The art is pretty good, although like a lot of artists, Pittman and Kinzie (I’m not sure who does what; the credits just read “art,” but if I had to guess, I’d say Pittman drew it and Kinzie colored it, but that’s just a guess, so I’m going to refer to the “artists”) aren’t great with action scenes. There aren’t a lot of those, though, but there’s enough motion that it becomes a bit distracting, as the figures are just a bit stiff when they move. There’s also a slight problem with perspective throughout – the depth of field is often wonky, and it messes with the way we see the scenes. However, on balance it’s pleasant artwork. The characters are distinctive, and they look like teenagers, which is harder to do than you might think. Teens’ bodies are still a bit weird, so it’s nice that they don’t quite look full-grown here, because it makes their occasionally dumb actions fit better – their bodies aren’t fully formed, and neither are their minds! The artists do a good job giving the characters clothing that fits their teen-ness but also their geekiness, and they do good work with non-verbal communication. There’s not a ton of non-verbal interaction between the characters that isn’t also expressed verbally, but their facial expressions do a lot of heavy lifting, which is nice.
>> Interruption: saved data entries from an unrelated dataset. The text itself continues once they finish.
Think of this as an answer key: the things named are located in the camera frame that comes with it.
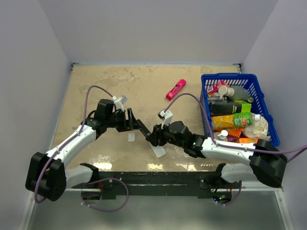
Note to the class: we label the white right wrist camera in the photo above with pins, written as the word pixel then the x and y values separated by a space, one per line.
pixel 166 117

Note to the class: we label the orange snack packet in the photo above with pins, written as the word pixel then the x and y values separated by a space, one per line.
pixel 235 135

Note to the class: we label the black green carton box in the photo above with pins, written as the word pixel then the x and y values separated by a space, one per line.
pixel 228 107

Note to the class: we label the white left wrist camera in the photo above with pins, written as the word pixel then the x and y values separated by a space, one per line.
pixel 119 102

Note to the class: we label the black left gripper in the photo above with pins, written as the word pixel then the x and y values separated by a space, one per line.
pixel 131 124

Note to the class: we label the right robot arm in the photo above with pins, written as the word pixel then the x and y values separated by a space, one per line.
pixel 261 161

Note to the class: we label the orange juice bottle green label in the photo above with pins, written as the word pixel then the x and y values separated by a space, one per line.
pixel 238 120

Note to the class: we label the white battery cover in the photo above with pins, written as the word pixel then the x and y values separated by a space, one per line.
pixel 131 137

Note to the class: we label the black remote control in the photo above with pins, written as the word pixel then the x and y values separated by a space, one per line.
pixel 144 130

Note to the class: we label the aluminium frame rail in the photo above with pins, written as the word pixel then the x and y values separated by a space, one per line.
pixel 254 186

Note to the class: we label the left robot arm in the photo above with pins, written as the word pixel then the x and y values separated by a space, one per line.
pixel 48 175

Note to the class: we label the pink snack box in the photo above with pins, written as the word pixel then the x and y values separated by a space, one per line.
pixel 214 88

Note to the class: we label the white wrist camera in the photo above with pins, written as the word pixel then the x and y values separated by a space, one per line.
pixel 166 117
pixel 119 102

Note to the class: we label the white remote control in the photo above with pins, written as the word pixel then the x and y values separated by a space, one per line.
pixel 159 151

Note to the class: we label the grey bottle beige cap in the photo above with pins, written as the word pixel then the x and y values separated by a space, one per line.
pixel 235 93

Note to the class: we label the small white cap bottle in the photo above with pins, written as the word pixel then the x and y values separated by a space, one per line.
pixel 221 135

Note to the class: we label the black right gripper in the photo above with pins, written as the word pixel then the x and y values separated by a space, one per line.
pixel 156 137

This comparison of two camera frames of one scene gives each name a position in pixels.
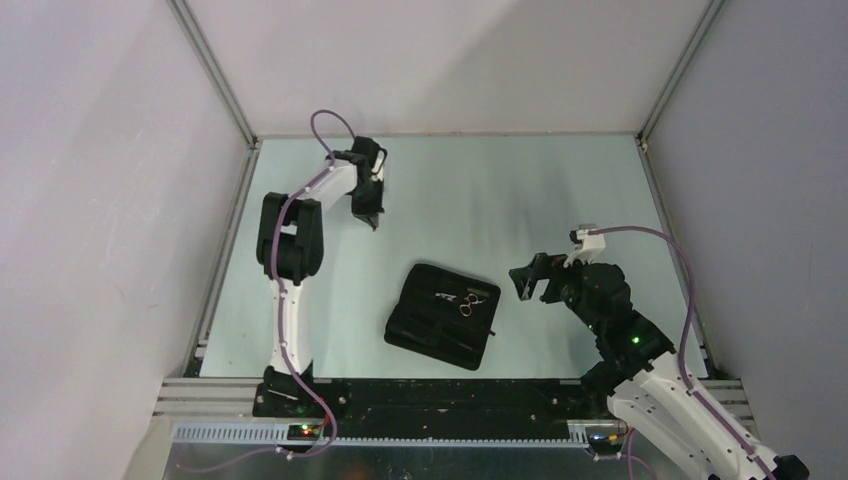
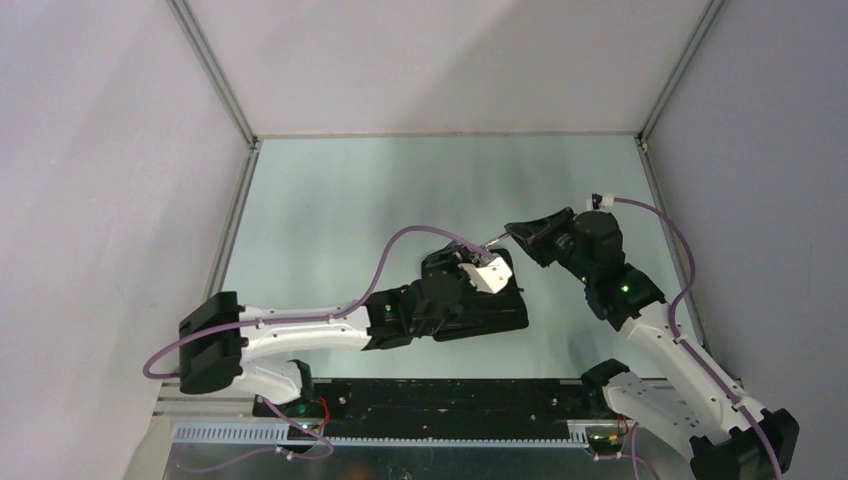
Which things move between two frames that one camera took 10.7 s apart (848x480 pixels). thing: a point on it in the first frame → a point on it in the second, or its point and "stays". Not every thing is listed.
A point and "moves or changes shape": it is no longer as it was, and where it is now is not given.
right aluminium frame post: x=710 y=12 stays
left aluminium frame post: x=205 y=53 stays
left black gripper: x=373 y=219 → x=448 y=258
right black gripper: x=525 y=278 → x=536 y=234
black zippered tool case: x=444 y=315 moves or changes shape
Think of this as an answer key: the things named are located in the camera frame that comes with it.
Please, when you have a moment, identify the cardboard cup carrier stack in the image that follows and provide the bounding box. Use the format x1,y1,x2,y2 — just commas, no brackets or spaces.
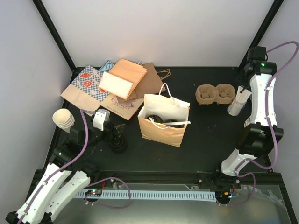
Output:
195,84,236,105

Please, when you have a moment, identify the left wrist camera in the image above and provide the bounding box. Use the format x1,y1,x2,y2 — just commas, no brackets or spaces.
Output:
93,109,110,131

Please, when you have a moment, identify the black frame post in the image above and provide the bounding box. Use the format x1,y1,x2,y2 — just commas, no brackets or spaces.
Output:
238,0,285,70
32,0,76,72

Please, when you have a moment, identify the right stack of paper cups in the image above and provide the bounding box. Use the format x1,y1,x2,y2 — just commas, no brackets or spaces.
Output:
244,116,251,127

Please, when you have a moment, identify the cream cakes printed paper bag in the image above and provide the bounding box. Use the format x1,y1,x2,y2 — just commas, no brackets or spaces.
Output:
100,94,143,120

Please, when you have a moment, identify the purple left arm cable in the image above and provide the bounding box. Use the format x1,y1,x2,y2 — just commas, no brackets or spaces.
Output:
16,109,132,224

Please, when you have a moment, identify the cup of white straws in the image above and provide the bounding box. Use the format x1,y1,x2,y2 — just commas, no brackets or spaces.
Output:
227,86,252,116

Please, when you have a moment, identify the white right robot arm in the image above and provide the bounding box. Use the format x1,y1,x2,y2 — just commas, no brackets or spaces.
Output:
212,46,284,189

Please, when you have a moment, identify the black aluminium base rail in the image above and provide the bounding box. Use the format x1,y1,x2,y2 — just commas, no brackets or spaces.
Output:
96,171,241,190

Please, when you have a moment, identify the left stack of paper cups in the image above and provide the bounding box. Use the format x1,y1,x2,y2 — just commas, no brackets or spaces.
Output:
52,108,75,133

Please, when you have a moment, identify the stack of paper cups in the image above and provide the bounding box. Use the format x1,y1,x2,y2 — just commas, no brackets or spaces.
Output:
244,116,251,127
52,108,75,133

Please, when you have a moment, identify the right black frame post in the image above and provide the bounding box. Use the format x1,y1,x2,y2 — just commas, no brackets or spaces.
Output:
238,0,285,70

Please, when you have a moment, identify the light blue paper bag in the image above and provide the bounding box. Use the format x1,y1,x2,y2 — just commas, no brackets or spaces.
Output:
98,60,114,72

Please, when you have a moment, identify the orange kraft paper bag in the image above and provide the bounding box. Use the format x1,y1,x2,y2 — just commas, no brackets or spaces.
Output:
137,83,190,147

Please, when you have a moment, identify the left black frame post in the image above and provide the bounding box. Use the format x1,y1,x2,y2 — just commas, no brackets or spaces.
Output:
32,0,76,72

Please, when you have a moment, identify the blue checkered paper bag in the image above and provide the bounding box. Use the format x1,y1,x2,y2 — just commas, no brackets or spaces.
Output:
61,65,109,111

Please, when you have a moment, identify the white slotted cable duct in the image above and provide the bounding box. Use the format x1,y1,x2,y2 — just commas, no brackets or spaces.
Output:
75,189,216,202

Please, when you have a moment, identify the dark brown paper bag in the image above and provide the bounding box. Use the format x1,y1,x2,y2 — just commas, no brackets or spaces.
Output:
134,63,171,98

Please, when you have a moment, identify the folded orange paper bag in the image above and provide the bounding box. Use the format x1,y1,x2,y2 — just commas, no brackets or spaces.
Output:
99,59,147,100

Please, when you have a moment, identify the black cup lid stack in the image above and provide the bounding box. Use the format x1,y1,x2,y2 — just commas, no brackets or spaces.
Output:
109,136,128,154

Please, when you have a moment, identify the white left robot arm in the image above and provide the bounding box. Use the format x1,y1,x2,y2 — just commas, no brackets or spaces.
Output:
6,122,127,224

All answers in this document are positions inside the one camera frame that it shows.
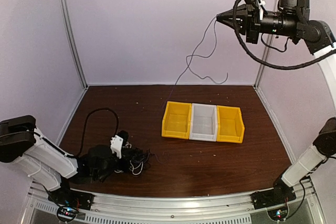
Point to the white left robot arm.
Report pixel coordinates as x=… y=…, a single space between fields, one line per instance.
x=24 y=146

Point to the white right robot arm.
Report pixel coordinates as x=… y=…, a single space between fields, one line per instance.
x=299 y=99

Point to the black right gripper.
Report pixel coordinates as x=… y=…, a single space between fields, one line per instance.
x=249 y=22

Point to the aluminium front rail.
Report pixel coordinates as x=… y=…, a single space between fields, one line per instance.
x=231 y=208

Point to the yellow bin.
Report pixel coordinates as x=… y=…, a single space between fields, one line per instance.
x=231 y=128
x=176 y=120

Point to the yellow bin right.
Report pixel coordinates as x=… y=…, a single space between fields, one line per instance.
x=231 y=128

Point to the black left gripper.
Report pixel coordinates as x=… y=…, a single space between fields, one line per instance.
x=126 y=158

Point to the right aluminium corner post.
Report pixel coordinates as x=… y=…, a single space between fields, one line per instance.
x=266 y=52

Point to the yellow bin left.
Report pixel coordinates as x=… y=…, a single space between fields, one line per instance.
x=176 y=120

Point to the aluminium corner post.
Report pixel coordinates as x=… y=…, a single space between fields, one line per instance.
x=266 y=52
x=72 y=43

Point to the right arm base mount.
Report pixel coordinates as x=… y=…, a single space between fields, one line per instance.
x=275 y=201

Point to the left aluminium corner post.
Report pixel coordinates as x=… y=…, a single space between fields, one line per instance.
x=72 y=43

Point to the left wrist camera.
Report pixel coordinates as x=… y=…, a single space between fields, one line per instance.
x=118 y=142

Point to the white plastic bin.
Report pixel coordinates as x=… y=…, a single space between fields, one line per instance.
x=204 y=122

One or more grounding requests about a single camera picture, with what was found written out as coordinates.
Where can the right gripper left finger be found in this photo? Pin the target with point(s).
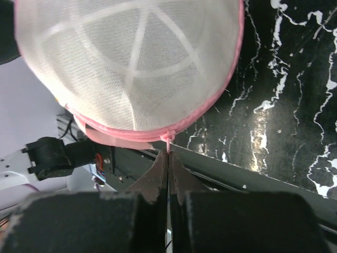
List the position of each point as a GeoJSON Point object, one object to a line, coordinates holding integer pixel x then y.
{"type": "Point", "coordinates": [131, 221]}

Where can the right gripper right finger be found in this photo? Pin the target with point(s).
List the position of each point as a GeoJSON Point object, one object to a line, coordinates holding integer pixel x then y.
{"type": "Point", "coordinates": [229, 221]}

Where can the pink-trimmed mesh laundry bag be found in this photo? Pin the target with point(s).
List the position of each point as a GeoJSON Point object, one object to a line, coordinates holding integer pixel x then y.
{"type": "Point", "coordinates": [131, 72]}

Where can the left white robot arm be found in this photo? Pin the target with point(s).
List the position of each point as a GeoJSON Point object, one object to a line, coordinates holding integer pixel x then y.
{"type": "Point", "coordinates": [28, 113]}

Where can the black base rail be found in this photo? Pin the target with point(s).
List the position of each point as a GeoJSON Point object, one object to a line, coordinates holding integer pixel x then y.
{"type": "Point", "coordinates": [124, 166]}

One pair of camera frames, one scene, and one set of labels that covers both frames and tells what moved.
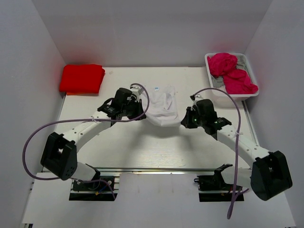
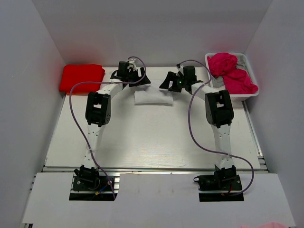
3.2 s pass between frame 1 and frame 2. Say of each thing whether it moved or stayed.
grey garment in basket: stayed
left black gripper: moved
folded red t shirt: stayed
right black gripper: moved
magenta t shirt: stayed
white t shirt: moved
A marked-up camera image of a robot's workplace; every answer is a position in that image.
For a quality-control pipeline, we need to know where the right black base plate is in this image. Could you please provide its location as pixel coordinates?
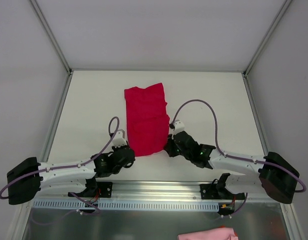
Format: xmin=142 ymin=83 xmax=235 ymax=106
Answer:
xmin=199 ymin=179 xmax=246 ymax=200

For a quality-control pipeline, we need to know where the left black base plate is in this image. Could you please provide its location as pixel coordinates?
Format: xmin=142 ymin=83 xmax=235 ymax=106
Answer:
xmin=74 ymin=181 xmax=113 ymax=198

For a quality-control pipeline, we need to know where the right aluminium frame post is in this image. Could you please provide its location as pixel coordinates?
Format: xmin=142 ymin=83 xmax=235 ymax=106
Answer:
xmin=243 ymin=0 xmax=294 ymax=77

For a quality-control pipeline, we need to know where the aluminium front rail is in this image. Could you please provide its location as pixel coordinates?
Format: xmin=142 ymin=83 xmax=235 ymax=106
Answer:
xmin=21 ymin=178 xmax=292 ymax=202

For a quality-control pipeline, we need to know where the light pink folded shirt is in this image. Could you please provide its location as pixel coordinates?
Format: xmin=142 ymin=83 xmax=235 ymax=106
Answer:
xmin=177 ymin=227 xmax=239 ymax=240

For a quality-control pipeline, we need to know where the left aluminium frame post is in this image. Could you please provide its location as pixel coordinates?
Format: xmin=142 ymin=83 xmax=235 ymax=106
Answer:
xmin=28 ymin=0 xmax=74 ymax=76

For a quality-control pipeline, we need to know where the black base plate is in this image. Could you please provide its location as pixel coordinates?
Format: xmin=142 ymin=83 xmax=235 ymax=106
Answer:
xmin=74 ymin=181 xmax=113 ymax=198
xmin=199 ymin=179 xmax=246 ymax=200

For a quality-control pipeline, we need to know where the red t-shirt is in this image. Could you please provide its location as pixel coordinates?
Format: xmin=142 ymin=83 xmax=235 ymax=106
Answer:
xmin=124 ymin=83 xmax=170 ymax=157

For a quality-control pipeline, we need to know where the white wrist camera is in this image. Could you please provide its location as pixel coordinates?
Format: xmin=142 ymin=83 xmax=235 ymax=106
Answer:
xmin=169 ymin=120 xmax=185 ymax=135
xmin=112 ymin=129 xmax=128 ymax=148

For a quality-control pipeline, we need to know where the aluminium frame post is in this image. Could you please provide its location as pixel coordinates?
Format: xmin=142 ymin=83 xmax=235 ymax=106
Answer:
xmin=243 ymin=0 xmax=294 ymax=77
xmin=28 ymin=0 xmax=74 ymax=76

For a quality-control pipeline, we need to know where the slotted grey cable duct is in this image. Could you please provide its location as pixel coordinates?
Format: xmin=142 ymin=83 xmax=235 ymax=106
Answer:
xmin=32 ymin=198 xmax=219 ymax=212

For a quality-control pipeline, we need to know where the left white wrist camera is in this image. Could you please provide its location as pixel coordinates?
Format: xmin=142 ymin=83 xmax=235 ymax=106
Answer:
xmin=112 ymin=129 xmax=128 ymax=148

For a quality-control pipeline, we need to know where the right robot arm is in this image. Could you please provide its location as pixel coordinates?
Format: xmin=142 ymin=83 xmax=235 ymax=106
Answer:
xmin=164 ymin=131 xmax=300 ymax=204

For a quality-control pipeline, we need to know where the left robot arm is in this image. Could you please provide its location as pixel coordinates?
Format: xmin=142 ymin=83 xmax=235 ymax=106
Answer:
xmin=6 ymin=145 xmax=135 ymax=205

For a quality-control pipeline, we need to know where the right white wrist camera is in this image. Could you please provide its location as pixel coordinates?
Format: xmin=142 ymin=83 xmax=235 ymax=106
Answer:
xmin=169 ymin=120 xmax=185 ymax=135
I don’t want to give too much away, but it’s interesting how one character softens slowly through the course of the book as we learn more about them, although they never quite become warm and cuddly. The colors are nice, too – bright so we can tell what’s going on, and done in a good, old-school flat style, so that the inked lines don’t get rendered away. That means, in the few instances where the colors are more clearly “digital,” the effect is more pointed. More colorists should learn restraint!
This is a decent enough comic, with a lot of fun facts about science throughout and nice, interesting story. I’m not the target demographic, of course, but it’s still a fun read. I think the writers missed a few chances to make it deeper, but that doesn’t bother me too much. Let’s hope they get to continue the story in future volumes!